- [Work task]
Print the first line of the material below and each line after it, exactly as written, ending with the line that contains "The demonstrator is".

- [Given information]
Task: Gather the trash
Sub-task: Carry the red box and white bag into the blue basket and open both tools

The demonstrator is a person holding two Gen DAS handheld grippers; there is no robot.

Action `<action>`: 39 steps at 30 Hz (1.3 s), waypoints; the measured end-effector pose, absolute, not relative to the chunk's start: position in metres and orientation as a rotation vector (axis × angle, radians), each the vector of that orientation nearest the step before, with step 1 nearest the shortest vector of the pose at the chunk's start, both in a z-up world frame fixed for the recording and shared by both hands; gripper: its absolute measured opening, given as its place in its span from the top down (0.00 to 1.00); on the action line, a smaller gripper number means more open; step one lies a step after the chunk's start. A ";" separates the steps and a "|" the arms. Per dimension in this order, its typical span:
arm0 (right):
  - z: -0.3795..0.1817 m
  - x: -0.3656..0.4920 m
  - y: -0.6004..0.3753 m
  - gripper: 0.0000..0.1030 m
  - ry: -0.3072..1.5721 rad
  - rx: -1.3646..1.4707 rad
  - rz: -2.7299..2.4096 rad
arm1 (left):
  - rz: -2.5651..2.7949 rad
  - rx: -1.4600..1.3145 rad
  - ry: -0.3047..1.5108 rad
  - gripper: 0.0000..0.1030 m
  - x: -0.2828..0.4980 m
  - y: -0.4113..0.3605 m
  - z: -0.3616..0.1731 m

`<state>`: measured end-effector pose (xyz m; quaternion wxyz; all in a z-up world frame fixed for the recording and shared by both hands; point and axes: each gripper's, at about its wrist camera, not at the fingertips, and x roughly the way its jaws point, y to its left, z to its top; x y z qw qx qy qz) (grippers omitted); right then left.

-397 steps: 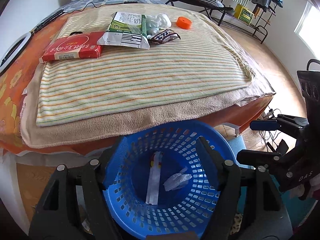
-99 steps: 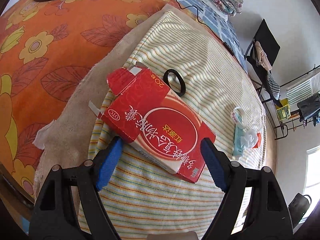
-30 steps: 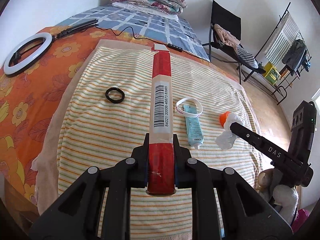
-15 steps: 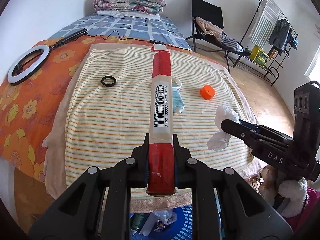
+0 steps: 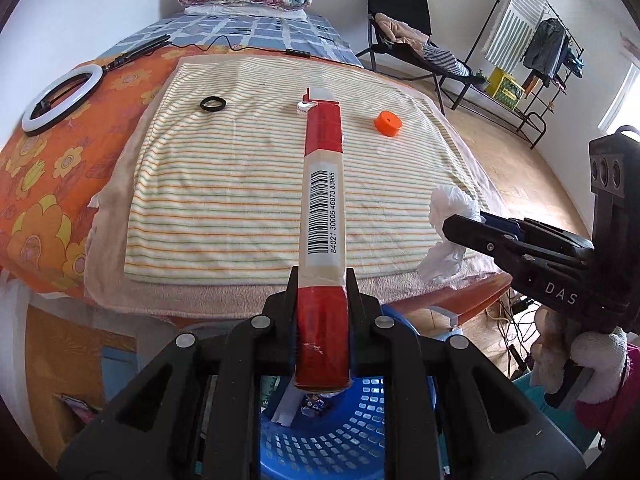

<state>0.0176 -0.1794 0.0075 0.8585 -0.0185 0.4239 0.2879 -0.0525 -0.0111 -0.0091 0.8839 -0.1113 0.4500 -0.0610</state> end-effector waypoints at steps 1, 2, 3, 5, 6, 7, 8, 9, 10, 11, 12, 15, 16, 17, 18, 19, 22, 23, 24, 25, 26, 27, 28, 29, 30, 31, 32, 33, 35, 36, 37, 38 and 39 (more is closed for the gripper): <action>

- [Exercise answer]
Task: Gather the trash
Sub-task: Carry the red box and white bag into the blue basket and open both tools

The demonstrator is a person holding two Gen DAS handheld grippers; there is no robot.

The answer given is complete as it stands.